Uma das mais belas críticas a arquitetura que já li se chama Nodre-Dame de Paris de Victor Hugo. No livro terceiro, quando expõe seu desencanto com os processos de mudança na arquitetura do Templo, ressalta quão nocivos são o tempo, as mudanças políticas coléricas, mas principalmente as modas estéticas decadentes.
“As modas fazem mais mal que as revoluções. Elas dissecaram o vivo, atacaram a medula óssea da arte, (…)” cita o autor. Victor Hugo nos traz nessa obra a importância do valor estético do gótico, do medievo e da vida periférica. Seus principais personagens: A arquitetura, a cigana, a pessoa com deficiência e o arquidiácono. No triângulo trágico da história temos duas pessoas que vivem a margem da sociedade e que passam por uma complexa relação de controle e manipulação do representante da institucionalidade (o livro é imensamente mais amplo que isso, leiam). A arquitetura é valorizada por ser incompleta (como o autor cita) por ser algo que representa uma transição de tempos. O tempo expresso nas rusgas, nas mudanças dos adornos e do altar, são denunciados como uma violência a obra e aos modos de vida da época.

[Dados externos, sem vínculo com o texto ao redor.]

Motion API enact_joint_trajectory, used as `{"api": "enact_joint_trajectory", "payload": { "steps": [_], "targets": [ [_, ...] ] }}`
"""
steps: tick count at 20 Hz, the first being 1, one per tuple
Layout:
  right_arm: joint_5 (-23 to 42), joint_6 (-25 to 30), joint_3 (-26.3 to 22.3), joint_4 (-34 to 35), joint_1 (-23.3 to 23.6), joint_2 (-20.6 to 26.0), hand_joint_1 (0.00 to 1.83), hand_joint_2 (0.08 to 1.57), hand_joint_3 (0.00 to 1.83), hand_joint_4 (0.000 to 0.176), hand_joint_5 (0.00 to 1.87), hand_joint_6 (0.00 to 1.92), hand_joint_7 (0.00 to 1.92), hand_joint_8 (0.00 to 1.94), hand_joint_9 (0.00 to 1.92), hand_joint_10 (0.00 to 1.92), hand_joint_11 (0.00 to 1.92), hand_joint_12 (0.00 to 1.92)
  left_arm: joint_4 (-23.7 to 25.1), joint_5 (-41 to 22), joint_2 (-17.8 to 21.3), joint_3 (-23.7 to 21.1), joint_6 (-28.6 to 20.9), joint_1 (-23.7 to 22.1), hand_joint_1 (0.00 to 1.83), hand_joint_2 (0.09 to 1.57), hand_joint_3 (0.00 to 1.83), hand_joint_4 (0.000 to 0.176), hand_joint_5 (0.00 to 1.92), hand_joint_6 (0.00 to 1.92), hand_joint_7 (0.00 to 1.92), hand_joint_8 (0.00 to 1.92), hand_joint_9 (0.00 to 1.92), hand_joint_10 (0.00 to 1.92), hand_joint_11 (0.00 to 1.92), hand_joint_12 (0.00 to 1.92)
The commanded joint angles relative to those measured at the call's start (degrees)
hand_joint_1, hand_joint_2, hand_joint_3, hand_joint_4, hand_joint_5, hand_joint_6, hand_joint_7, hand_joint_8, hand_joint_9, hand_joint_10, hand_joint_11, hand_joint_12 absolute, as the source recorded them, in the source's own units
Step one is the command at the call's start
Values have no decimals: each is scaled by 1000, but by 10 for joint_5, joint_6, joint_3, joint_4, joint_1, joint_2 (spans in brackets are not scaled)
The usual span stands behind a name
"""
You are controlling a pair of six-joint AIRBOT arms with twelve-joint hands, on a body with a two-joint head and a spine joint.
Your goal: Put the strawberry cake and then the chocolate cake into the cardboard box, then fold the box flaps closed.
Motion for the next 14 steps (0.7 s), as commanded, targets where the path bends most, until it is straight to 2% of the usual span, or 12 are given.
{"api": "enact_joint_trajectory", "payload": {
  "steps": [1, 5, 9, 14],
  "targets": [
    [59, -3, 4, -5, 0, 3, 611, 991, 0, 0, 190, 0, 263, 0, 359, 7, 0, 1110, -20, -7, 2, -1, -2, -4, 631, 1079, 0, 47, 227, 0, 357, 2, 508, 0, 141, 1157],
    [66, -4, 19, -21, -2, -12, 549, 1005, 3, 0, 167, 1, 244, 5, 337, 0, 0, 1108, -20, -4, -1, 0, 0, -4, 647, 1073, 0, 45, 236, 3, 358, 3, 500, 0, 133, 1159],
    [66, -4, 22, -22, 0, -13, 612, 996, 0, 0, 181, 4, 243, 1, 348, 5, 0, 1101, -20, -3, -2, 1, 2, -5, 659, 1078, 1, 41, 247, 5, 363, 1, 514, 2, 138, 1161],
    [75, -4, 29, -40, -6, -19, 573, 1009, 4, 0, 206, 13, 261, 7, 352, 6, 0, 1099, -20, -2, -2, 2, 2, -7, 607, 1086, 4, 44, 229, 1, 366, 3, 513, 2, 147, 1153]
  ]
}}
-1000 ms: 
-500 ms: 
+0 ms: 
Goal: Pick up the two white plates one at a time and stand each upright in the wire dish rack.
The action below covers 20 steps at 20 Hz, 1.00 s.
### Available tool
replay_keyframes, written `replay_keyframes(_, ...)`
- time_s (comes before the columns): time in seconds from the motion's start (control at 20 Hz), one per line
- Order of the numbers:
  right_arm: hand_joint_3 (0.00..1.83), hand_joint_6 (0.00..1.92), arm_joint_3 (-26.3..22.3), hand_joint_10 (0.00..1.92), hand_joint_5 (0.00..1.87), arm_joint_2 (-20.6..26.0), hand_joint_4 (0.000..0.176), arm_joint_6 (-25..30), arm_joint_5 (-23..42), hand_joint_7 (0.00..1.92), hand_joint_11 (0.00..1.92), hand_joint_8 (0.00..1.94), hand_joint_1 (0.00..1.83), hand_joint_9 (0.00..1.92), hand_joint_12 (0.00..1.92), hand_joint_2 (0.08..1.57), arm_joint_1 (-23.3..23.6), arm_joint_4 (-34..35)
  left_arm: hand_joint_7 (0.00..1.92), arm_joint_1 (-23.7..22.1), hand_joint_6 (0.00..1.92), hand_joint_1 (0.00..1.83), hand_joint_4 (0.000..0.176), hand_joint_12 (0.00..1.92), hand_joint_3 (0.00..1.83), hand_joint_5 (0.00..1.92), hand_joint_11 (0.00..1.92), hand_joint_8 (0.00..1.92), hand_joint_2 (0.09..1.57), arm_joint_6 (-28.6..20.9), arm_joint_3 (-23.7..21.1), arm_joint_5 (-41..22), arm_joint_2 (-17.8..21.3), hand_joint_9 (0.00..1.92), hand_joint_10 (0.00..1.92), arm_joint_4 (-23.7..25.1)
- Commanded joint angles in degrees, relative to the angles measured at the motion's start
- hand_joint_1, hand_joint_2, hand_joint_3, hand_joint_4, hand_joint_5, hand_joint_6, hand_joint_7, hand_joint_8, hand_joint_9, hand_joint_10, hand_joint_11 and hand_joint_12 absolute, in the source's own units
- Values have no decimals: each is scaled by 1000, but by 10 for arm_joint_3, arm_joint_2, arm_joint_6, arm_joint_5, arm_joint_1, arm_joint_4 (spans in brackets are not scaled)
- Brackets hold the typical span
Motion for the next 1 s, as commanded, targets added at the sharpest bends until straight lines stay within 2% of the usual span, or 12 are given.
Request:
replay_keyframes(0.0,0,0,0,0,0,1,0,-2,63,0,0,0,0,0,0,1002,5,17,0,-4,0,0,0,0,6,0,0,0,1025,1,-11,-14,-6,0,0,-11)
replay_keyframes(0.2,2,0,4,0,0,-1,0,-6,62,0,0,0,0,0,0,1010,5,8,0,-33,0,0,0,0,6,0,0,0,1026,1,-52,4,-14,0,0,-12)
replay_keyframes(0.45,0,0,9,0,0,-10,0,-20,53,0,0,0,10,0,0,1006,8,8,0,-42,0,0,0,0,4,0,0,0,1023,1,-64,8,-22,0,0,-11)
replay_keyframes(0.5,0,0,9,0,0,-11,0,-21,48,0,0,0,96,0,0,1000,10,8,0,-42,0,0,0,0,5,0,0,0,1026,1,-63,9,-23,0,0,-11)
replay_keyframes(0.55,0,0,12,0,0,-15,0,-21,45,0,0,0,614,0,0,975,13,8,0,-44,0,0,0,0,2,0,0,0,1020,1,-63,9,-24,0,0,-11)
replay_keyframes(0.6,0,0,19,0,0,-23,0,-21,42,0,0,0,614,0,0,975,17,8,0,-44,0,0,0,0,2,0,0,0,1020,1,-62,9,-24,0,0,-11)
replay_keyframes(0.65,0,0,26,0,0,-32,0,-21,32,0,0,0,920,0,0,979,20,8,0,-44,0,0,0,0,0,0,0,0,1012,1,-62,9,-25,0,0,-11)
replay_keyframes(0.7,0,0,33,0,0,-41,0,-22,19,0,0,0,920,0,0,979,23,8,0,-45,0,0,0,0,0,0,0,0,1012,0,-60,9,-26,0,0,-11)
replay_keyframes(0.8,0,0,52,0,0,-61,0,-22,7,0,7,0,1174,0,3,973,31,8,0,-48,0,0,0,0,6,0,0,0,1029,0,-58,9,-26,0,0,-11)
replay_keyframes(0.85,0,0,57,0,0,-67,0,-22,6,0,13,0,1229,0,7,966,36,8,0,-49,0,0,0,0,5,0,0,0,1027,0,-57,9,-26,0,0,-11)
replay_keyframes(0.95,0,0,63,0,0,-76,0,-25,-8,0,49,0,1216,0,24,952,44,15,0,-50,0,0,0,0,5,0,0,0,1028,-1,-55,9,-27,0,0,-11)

No debate de patrimônio, a obra teve peso após o incêndio que afetou a catedral. Da literatura para a vida, o livro diz: Há algo de valor na arquitetura e na vida marginal, uma ética.
Os pobres, que dão vida e espírito ao lugar (catedral) Quasimodo, cuja falta de beleza e deficiência o torna um pária, traz o amor altruísta e o sacrifício de si, esmeralda, rejeitada por sua condição marginal no povo representa uma liberdade impossível dentro dos cânones sociais e frollo que vê sua moral abalada pelo desejo de possuir o que não tem é o representante do poder em seu eterno conflito. Frollo, o diácono arquiteto da catedral opera obcecado pelo ser-livre da cigana, uma liberdade que só é possível quando nossa existência acontece para além das fronteiras, uma liberdade marginal. É isso que conforma a arquitetura da catedral, entre o espaço construído e o vivído (ainda que vivido nos textos de Victor Hugo).
Com olhar sensível, Victor Hugo torna visível a potencia marginal, os conflitos sociais e o papel da arquitetura nesse entremeio. E nos ensina que preservar arquitetura não é só manter fachada, mas saber como contar a história da nossa existência a partir daquela obra construída.